The seventh-generation F-Series was introduced for 1980, marking the first ground-up redesign of the model line since 1965. Alongside an all-new chassis, the pickup trucks received a completely new body. While distinguished by straighter body lines, the aerodynamics of the exterior were optimized to improve fuel economy. Sharing their cab structure with F-Series pickup trucks, medium-duty trucks (F-600 through F-800) underwent their first redesign since 1967.

The powertrain line of this generation underwent multiple revisions through its production. At its launch, the engine line was largely carried over from 1979. While the 7.5L V8 was dropped entirely (in half-tons), a 4.2L V8 was introduced as the smallest V8 engine. For 1982, a 3.8L V6 became the standard engine for the F-100. For 1983, to improve the fuel efficiency of the model line, the M-Series engines (the 5.8L 351M and 6.6L 400 V8s) were dropped; the latter was replaced by the return of the 7.5L V8. In response to low demand and poor performance, the 4.2L V8 and 3.8L V6 were phased out in 1982 and 1983, respectively. For the F-250 and F-350, a 6.9L diesel V8 (sourced from a partnership with International Harvester) became an option for 1983. For 1984, a high-output version of the 5.8L V8 was introduced.
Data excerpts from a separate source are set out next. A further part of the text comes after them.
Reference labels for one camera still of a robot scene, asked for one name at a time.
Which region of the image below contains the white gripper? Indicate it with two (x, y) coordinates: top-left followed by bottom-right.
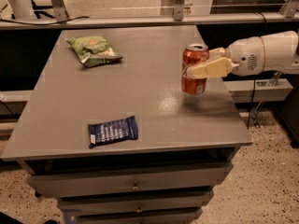
(187, 36), (264, 79)

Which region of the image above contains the red coke can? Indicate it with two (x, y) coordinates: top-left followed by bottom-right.
(181, 43), (209, 95)

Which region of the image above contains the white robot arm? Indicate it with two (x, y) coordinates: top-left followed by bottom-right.
(186, 31), (299, 79)

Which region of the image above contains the blue rxbar blueberry wrapper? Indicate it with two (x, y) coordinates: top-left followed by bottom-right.
(88, 116), (138, 148)

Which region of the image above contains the green chip bag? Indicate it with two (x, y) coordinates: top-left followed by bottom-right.
(66, 35), (122, 68)

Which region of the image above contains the grey drawer cabinet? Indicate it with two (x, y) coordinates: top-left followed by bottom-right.
(3, 26), (250, 224)

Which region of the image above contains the top grey drawer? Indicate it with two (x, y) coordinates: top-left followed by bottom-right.
(28, 161), (233, 198)

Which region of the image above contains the grey drawer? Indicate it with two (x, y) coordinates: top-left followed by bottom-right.
(59, 189), (214, 216)
(71, 207), (202, 224)
(28, 161), (233, 198)

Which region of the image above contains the middle grey drawer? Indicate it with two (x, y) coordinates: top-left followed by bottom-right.
(59, 189), (214, 216)

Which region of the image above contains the bottom grey drawer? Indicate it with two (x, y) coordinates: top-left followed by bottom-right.
(71, 207), (202, 224)

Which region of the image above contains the white pipe top left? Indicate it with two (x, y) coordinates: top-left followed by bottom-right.
(7, 0), (36, 20)

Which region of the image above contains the black hanging cable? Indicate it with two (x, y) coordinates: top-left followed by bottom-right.
(247, 12), (269, 130)

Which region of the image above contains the grey metal rail frame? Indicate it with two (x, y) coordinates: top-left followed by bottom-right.
(1, 0), (299, 29)

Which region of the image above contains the black cable on rail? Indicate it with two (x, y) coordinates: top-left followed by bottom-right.
(0, 15), (92, 26)
The 5.0L V8 was fitted with fuel injection as standard equipment for 1986, becoming the first fuel-injected engine in an American-market pickup truck. The 4.9L was fuel injected on 1987 models.

In line with the previous generation, the SuperCab and four-door crew cab made their return in 1980 and 1982, respectively. For the first time, a dual-rear-wheel version of the F-350 was offered as a pickup truck.
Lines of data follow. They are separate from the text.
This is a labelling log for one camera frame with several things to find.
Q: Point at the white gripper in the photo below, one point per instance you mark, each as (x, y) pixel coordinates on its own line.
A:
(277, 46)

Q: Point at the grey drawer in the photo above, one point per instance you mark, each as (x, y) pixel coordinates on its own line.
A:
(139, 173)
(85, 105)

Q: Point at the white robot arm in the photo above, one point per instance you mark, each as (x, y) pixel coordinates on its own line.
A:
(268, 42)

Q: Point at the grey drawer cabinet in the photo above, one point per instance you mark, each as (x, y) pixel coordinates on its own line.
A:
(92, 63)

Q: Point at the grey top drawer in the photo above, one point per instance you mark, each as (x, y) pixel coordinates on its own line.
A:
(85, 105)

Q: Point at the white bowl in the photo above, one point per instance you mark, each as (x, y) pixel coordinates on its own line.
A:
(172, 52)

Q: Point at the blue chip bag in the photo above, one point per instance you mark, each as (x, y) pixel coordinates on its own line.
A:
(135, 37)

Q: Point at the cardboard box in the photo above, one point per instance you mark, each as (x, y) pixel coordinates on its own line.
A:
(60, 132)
For 1982, Ford revised the badging of the model line, replacing the "FORD" hood lettering with the Ford Blue Oval grille emblem, a design that remains in use on all F-Series trucks today (except the Raptor). The same year, the Ranger trims was dropped; the name shifted to the Ford Ranger compact pickup (replacing the Ford Courier). After 30 years as the smallest F-Series truck, the F-100 was dropped after 1983, eliminating model overlap with the F-150 (and payload overlap with the Ranger).

This generation was the final version of the F-Series to offer a three-speed, column-shifted manual transmission; it is also the second-to-last vehicle sold in the United States with this configuration.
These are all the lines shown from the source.